INFORMATION GIVEN:
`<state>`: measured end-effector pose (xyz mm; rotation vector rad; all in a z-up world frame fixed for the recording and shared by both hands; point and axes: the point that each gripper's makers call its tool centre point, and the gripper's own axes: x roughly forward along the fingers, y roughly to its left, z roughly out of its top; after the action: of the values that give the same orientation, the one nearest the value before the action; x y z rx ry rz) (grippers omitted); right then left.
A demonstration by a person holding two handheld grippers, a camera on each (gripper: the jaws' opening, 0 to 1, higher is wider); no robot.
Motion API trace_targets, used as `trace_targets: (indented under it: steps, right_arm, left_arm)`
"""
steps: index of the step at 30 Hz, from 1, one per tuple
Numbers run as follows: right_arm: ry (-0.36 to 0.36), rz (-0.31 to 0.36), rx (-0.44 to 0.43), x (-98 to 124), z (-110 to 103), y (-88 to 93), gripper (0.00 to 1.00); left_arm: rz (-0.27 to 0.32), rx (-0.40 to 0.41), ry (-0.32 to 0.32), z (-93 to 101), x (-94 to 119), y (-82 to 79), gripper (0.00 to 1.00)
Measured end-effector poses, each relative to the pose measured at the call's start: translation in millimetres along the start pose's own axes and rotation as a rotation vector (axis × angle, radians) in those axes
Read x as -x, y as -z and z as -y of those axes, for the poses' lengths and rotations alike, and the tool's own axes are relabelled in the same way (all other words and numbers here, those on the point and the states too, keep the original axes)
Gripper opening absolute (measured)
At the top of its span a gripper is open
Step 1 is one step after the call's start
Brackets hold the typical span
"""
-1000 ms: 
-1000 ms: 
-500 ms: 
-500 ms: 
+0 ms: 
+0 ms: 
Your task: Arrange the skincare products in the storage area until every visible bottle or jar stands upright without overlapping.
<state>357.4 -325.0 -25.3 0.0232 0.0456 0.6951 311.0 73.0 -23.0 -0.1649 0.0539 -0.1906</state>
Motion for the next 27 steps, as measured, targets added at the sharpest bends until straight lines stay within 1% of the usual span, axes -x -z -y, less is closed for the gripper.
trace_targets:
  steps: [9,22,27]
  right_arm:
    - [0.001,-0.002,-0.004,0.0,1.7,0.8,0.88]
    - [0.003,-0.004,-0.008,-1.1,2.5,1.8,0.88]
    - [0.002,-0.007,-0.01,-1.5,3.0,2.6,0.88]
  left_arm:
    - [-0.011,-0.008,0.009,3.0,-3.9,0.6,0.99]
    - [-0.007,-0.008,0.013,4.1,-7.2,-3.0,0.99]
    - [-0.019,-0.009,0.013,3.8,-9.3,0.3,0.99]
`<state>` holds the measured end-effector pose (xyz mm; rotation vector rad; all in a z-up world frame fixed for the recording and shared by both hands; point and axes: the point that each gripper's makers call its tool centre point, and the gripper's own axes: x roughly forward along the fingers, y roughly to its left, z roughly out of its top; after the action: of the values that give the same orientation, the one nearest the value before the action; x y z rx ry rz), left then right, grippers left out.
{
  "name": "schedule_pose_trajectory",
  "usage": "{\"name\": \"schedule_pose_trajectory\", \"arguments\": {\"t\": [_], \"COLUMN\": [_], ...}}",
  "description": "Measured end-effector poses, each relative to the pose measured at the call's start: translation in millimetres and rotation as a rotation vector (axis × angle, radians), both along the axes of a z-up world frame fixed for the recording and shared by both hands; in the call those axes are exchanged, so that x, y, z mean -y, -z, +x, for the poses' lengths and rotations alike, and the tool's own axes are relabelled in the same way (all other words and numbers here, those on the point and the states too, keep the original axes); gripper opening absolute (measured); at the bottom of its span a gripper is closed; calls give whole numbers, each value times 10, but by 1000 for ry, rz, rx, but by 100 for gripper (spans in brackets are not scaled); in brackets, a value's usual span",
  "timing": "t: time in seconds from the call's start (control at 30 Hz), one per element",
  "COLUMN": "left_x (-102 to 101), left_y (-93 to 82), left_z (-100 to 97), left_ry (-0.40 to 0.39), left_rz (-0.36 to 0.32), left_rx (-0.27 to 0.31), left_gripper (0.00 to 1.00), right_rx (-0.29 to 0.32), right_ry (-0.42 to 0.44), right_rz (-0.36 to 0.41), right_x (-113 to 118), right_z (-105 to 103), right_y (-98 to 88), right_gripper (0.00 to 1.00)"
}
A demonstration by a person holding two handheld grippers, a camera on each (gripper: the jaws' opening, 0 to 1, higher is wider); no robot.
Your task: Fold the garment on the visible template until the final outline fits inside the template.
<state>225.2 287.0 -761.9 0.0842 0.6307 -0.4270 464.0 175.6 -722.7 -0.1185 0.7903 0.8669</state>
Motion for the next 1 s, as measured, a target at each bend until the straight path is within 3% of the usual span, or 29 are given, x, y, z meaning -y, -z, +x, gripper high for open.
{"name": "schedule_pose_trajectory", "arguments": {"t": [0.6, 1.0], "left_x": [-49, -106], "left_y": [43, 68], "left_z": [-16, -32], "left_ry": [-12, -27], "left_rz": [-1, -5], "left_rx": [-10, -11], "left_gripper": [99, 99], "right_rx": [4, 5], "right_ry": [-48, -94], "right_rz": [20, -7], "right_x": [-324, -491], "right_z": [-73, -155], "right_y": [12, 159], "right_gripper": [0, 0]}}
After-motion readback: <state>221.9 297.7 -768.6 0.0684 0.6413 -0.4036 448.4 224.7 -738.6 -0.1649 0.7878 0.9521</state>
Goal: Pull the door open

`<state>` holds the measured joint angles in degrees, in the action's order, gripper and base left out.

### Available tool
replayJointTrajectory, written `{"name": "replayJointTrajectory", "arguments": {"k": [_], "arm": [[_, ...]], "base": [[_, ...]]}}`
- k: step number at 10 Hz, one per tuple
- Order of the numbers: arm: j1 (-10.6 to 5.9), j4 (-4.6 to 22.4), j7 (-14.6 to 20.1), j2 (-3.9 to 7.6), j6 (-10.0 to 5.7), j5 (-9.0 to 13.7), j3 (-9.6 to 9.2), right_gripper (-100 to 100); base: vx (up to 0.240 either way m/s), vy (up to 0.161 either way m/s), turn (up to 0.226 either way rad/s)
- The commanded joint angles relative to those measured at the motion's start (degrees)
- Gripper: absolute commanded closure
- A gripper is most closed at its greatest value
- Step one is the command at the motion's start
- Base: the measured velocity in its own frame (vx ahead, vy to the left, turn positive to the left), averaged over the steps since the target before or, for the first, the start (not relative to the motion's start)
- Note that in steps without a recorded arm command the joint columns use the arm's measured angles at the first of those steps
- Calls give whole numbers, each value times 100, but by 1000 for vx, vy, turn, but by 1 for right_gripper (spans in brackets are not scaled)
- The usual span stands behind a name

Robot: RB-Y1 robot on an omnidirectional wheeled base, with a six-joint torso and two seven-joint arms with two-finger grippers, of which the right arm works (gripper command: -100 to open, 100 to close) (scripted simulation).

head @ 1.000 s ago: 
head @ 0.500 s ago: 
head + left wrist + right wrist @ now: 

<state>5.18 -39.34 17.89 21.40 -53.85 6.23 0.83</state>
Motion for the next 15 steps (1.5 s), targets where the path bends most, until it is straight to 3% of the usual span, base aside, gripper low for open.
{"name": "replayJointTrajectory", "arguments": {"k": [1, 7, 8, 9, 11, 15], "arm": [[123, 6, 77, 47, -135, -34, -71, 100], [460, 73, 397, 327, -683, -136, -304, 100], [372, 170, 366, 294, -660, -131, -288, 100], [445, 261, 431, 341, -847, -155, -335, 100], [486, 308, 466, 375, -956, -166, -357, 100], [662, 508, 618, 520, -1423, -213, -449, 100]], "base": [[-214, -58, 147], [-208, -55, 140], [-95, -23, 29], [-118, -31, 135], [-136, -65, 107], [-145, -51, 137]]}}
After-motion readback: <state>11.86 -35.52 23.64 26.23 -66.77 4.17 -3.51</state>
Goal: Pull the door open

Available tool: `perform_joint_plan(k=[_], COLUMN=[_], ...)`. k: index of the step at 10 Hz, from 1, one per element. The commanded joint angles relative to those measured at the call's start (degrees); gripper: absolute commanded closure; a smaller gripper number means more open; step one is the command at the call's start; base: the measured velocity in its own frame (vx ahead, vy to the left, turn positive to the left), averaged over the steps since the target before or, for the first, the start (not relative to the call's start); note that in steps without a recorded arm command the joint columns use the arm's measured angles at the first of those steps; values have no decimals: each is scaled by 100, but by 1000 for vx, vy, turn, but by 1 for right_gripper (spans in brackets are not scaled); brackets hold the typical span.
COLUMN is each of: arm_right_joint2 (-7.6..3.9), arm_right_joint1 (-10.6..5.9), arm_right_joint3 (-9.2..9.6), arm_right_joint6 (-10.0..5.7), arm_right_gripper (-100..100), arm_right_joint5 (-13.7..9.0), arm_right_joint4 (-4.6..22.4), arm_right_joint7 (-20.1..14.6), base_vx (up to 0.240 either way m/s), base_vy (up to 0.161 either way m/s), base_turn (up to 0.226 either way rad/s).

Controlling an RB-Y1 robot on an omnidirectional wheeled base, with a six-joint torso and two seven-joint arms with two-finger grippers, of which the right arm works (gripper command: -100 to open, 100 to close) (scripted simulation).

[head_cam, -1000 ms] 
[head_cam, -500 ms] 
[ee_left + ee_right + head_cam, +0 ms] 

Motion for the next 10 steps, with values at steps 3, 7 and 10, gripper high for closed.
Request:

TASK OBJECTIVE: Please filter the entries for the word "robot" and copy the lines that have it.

SOLUTION BELOW:
A demonstration by a person holding two handheld grippers, a camera on each (gripper: the jaws' opening, 0 to 1, higher is wider); no robot.
A demonstration by a person holding two handheld grippers, a camera on each (gripper: the jaws' opening, 0 to 1, higher is wider); no robot.
Robot: RB-Y1 robot on an omnidirectional wheeled base, with a six-joint torso and two seven-joint arms with two-finger grippers, of which the right arm works (gripper command: -100 to open, 100 to close) (scripted simulation).
Controlling an RB-Y1 robot on an omnidirectional wheeled base, with a six-joint torso and two seven-joint arms with two-finger grippers, of which the right arm works (gripper command: -100 to open, 100 to close) (scripted simulation).

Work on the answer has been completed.